PROBLEM STATEMENT: Quote the material below exactly as written, from the first line to the line that holds "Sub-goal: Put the", endpoints included.
[[ PROVIDED DATA, beginning ]]
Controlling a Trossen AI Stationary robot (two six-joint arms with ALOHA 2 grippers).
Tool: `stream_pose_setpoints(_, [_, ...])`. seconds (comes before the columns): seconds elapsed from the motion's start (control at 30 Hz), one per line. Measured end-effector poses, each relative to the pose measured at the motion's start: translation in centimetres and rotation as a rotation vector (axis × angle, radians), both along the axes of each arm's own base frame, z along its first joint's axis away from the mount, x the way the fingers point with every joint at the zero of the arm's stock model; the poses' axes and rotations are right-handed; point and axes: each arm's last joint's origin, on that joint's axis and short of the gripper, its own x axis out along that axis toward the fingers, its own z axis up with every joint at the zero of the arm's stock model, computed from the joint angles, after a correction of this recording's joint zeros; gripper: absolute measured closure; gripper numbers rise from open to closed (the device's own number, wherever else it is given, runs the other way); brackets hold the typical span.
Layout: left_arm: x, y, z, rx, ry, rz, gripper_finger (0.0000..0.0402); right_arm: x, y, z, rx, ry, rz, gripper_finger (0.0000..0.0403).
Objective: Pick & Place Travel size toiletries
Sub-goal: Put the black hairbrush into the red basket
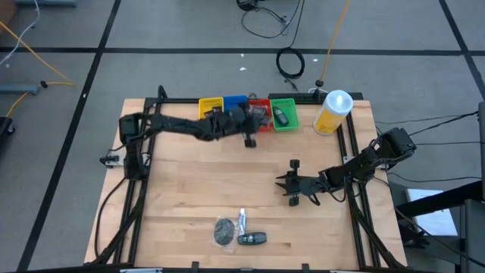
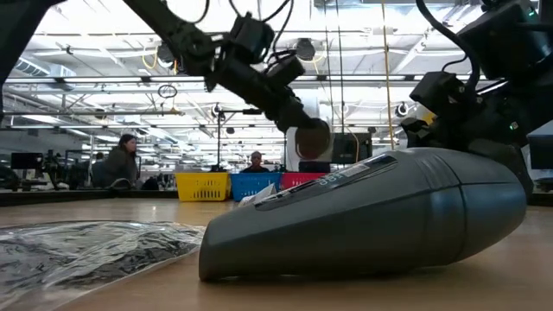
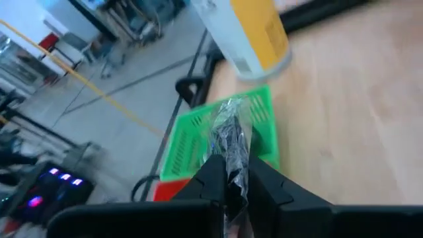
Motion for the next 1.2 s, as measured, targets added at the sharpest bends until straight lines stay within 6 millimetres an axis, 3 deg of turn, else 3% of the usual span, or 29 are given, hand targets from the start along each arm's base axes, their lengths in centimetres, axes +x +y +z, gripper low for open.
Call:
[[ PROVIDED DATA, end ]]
EXERCISE SOLUTION:
Controlling a Trossen AI Stationary robot (two six-joint arms with ALOHA 2 grippers).
Tool: `stream_pose_setpoints(_, [_, ...])`. seconds (comes before the columns): seconds elapsed from the motion's start (control at 30 Hz), one per line. Measured end-effector poses, each relative to the pose measured at the motion's start: translation in centimetres and rotation as a rotation vector (axis × angle, radians), both along the axes of each arm's own base frame, z along its first joint's axis away from the mount, x the way the fingers point with every joint at the zero of the arm's stock model; the poses' axes and rotations are right-handed; point and axes: each arm's last joint's origin, on that joint's axis and short of the gripper, its own x axis out along that axis toward the fingers, its own z axis up with every joint at the zero of the arm's stock model, computed from the joint angles, after a correction of this recording's joint zeros; gripper: absolute measured closure; gripper numbers rise from open to closed (the device's own number, wherever else it is given, runs the other way); brackets hold the typical span.
Layout: left_arm: x, y, z, rx, ry, rz, gripper_finger (0.0000..0.0402); right_arm: x, y, z, rx, ry, rz, gripper_finger (0.0000..0.0403).
Objective: Pick & Place Travel size toiletries
Sub-goal: Put the black hairbrush into the red basket

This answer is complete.